De acordo com um levantamento da ONG Transparência Brasil, em todo o país, 80% dos integrantes de tribunais de Contas chegaram aos cargos após exercerem mandatos eletivos ou altas funções em governos. A prática é vista por especialistas como uma das principais razões da ineficiência dos TCEs brasileiros. Para o coordenador da ONG Contas Abertas, Gil Castello Branco, urge alterar a forma como são compostos os conselhos desses tribunais.

“O que mais acontece é o apadrinhamento político. A indicação é feita puramente por questões partidárias, e não por competências técnicas. Não podemos demonizar a classe política nem endeusar os técnicos, mas é fato que hoje não há critérios fundamentados para se nomearem conselheiros”, diz.

“A regra (que exige notório saber) não é clara, mas é constantemente desrespeitada. Isso prejudica completamente as análises técnicas de possíveis fraudes ou irregularidades nas administrações públicas”, completa.

Em Minas, o conselheiro Mauri Torres é o único que não tem formação acadêmica. O ex-deputado por PMDB e PSDB (1991 a 2010) e ex-presidente da ALMG é ligado ao agronegócio. Nomeado em 2011, recebeu 63 votos de deputados, contra quatro do servidor técnico da Casa Alexandre Bossi, que possui duas graduações, mestrado e doutorado em finanças públicas, mas já foi derrotado cinco vezes na disputa para o cargo.

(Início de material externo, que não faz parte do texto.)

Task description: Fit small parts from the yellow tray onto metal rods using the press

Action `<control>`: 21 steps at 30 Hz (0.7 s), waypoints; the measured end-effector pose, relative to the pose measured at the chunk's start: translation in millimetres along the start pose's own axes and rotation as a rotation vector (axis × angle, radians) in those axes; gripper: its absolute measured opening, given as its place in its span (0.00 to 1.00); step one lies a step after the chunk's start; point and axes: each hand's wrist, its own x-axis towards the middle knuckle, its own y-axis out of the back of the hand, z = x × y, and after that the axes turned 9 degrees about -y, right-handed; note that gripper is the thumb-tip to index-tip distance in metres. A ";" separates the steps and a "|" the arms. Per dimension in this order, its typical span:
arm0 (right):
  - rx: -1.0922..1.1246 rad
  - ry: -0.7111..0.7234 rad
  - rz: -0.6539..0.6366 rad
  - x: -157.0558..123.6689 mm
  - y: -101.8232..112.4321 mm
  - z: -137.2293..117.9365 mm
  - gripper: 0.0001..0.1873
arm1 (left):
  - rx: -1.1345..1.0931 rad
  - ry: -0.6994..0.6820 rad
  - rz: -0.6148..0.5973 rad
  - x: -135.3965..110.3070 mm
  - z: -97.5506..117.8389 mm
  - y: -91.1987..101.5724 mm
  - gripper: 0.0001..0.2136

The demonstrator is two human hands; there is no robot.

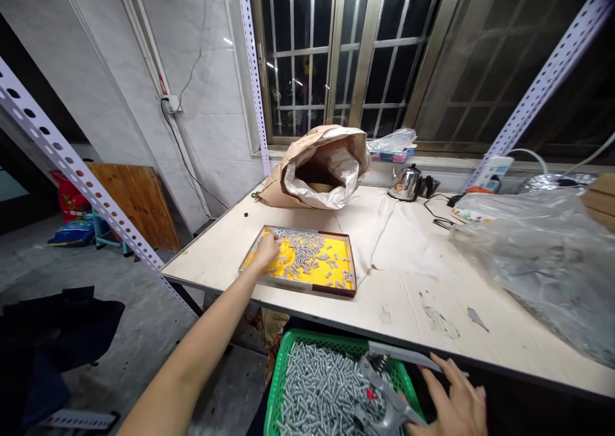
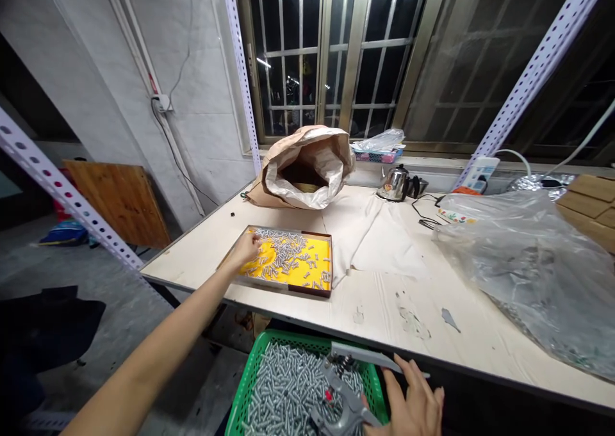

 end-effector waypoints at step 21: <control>0.010 -0.007 -0.108 87.8 29.7 -61.9 0.25 | -0.859 0.033 -0.430 -202.5 64.4 -65.5 0.31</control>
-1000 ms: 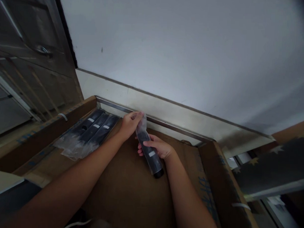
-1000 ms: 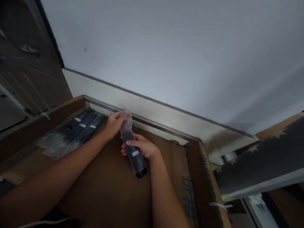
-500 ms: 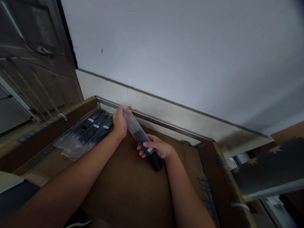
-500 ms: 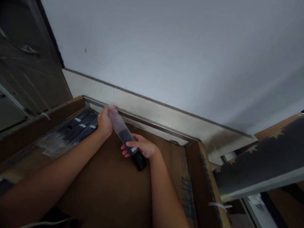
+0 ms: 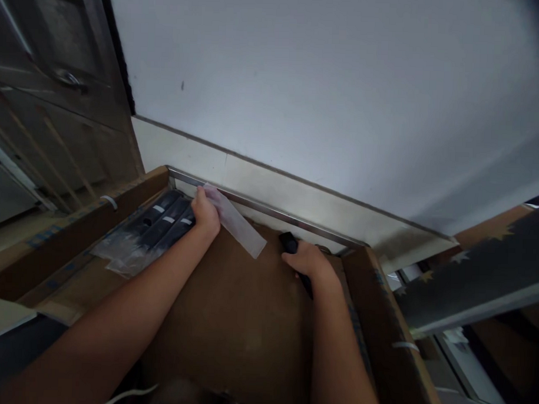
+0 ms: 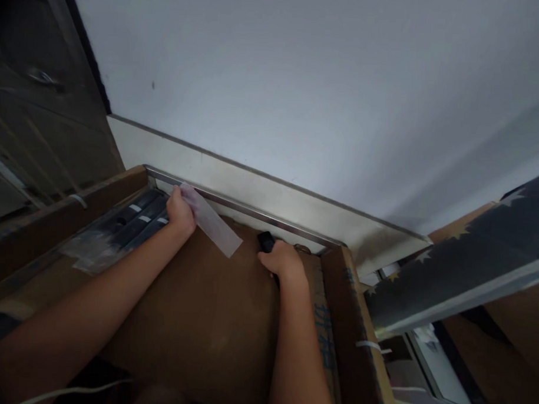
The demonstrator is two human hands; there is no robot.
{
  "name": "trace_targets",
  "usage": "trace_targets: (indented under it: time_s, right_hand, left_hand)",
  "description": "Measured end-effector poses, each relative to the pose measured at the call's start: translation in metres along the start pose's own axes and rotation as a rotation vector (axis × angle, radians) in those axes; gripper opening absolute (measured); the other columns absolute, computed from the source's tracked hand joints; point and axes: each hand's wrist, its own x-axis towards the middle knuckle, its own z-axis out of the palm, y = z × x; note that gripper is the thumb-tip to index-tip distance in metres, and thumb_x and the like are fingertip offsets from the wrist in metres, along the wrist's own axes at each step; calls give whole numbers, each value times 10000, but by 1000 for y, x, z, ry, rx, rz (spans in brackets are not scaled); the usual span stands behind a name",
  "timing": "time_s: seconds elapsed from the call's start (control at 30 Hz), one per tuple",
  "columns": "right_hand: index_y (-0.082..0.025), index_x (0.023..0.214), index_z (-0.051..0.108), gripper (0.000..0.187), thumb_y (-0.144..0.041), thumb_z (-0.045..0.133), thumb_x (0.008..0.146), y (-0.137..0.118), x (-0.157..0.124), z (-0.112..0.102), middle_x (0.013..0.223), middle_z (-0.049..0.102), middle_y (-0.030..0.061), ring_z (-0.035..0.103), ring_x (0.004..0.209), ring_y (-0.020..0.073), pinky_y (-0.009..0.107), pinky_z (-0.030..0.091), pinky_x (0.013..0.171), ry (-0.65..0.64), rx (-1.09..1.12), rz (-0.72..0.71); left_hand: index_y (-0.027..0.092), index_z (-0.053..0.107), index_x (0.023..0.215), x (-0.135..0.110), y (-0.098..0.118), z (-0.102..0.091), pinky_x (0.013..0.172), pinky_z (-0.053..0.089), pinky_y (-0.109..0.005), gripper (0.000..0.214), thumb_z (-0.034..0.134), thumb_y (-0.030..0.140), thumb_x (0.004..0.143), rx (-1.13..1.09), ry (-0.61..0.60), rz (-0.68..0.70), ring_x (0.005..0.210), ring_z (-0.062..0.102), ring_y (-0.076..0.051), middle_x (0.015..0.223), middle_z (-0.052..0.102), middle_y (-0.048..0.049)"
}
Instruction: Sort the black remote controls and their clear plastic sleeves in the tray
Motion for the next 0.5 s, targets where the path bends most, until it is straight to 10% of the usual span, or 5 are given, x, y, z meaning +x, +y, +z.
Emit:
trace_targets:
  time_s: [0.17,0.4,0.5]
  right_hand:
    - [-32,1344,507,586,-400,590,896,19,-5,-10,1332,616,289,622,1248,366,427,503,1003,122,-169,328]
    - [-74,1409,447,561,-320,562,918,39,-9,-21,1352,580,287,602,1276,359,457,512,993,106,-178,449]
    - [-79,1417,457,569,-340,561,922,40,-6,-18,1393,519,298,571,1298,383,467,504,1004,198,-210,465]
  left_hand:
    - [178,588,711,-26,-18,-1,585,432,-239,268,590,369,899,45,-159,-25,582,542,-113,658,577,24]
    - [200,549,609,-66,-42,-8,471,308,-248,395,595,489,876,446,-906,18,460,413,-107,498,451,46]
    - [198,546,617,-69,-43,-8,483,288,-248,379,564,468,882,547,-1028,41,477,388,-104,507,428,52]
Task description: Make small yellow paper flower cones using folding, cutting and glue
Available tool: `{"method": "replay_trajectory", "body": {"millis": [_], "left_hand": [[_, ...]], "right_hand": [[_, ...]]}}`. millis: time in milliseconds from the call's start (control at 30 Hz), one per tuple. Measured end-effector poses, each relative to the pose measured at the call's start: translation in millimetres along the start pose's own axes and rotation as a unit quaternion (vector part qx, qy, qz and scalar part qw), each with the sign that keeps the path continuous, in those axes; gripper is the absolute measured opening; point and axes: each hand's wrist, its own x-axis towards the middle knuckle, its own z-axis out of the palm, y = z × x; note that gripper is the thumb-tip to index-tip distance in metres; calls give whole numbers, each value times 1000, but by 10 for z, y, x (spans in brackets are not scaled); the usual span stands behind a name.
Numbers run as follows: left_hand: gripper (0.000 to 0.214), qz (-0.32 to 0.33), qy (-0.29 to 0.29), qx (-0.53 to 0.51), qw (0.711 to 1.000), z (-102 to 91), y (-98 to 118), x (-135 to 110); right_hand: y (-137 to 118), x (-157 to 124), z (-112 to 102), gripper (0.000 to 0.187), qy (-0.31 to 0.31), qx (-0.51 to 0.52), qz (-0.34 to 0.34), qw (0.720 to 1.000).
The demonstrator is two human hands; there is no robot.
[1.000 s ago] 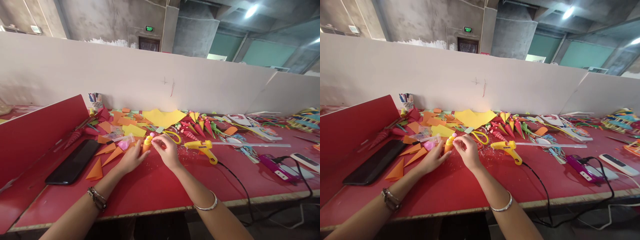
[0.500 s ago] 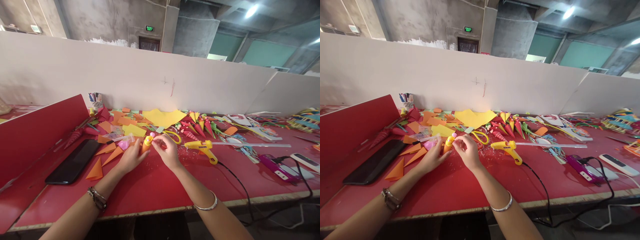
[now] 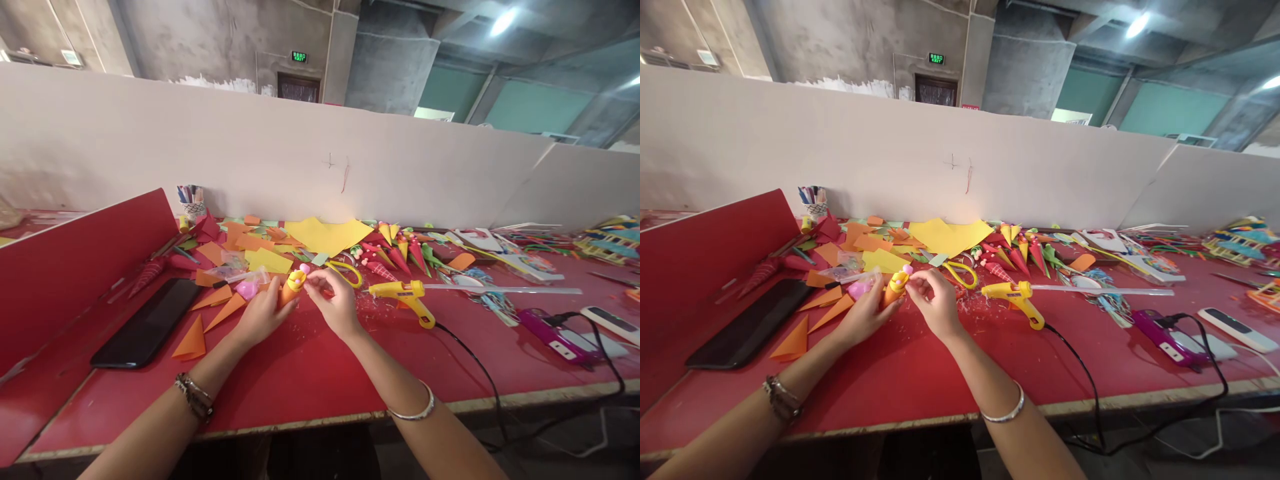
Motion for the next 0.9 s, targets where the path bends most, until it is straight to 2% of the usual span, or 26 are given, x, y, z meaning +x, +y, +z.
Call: {"method": "replay_trajectory", "body": {"millis": [267, 600, 900], "left_hand": [[33, -8, -2, -14, 1000, 19, -6, -6], [33, 14, -49, -41, 998, 7, -7, -1], [34, 8, -30, -47, 998, 15, -5, -4]], "right_hand": [[14, 7, 5, 7, -10, 9, -9, 1000], [12, 3, 15, 7, -21, 19, -3, 1000], [17, 3, 24, 8, -19, 23, 4, 1000]]}}
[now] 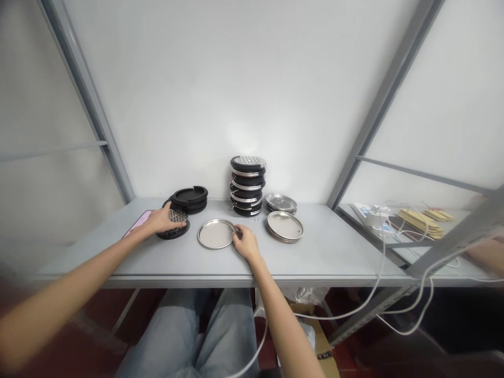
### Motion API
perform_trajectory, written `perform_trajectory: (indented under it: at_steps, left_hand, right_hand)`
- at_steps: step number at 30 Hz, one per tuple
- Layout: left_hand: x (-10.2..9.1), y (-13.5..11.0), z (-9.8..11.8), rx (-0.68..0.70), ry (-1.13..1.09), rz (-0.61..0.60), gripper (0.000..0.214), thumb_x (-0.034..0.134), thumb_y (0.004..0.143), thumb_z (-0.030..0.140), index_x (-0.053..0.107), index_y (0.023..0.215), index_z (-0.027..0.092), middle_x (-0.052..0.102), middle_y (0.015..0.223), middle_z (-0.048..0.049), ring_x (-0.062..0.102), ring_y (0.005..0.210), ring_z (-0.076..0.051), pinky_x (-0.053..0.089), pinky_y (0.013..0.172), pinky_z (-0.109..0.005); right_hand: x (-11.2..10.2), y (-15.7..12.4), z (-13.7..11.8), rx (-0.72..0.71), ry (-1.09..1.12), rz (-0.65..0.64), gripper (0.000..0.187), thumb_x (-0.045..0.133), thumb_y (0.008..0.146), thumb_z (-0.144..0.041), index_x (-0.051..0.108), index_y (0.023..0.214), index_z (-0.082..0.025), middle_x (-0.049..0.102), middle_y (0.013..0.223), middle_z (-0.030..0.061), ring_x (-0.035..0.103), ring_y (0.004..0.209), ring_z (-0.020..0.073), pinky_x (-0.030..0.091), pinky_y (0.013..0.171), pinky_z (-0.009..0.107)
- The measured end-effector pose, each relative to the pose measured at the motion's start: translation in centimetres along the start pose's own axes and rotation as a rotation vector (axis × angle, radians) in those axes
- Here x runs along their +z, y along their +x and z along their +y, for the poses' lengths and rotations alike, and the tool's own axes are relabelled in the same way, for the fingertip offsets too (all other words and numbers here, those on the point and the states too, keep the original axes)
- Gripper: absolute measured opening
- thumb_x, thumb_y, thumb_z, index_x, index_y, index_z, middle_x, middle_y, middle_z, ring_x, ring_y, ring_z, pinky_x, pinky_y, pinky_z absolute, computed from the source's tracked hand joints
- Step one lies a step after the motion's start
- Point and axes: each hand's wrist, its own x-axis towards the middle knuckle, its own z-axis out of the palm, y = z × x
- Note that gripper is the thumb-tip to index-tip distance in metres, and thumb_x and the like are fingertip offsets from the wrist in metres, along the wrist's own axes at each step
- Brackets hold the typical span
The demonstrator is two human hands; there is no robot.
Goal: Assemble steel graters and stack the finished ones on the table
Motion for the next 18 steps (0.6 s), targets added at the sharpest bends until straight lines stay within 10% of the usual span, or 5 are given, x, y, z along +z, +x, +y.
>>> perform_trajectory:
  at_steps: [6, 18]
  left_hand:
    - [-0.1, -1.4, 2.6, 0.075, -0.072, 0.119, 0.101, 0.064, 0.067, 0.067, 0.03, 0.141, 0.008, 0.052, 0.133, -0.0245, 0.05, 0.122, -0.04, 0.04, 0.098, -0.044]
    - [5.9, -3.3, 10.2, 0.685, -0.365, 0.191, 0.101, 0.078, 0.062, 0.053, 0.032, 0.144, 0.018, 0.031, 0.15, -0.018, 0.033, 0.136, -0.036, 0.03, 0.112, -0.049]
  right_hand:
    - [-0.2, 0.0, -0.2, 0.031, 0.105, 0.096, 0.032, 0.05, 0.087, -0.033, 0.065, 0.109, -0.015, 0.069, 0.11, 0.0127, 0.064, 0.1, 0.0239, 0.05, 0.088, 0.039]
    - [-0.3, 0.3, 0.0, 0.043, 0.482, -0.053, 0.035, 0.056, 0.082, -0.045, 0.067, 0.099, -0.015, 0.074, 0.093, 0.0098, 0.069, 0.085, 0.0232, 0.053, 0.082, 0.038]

“Sempre é assim, um deputado sem conhecimento técnico e sem imparcialidade (vence). Como é que vão julgar as contas de aliados? Aí transformam o TCE em um órgão que deveria ser fiscalizador e temido, mas é apenas político”, argumenta Bossi. “Os benefícios atraem, mas é o poder o produto de desejo. Imagine julgar rivais e aliados? É muito poder”.

Aposentadoria

‘Premiado’. Segundo Alexandre Bossi, é normal ver deputados alegando que a nomeação ao TCE seria forma de “premiar” a carreira. “É a aposentadoria do político. Transformaram a Corte nisso”.


Outro lado

Corte diz que cumpre a Constituição

Questionado sobre o número de ex-políticos em seus quadros, o Tribunal de Contas do Estado de Minas Gerais (TCE-MG) afirmou que a escolha dos conselheiros “obedece, rigorosamente, ao que determina a Constituição Mineira em seu artigo 78”. A lei prevê que eles devem ter mais de 35 e menos de 65 anos; idoneidade moral e reputação ilibada; notórios conhecimentos jurídicos, contábeis, econômicos, financeiros ou de administração pública; e mais de dez anos de exercício de função que exija esses conhecimentos. O TCE-MG afirma, ainda, que obedece à Lei Orgânica da Corte.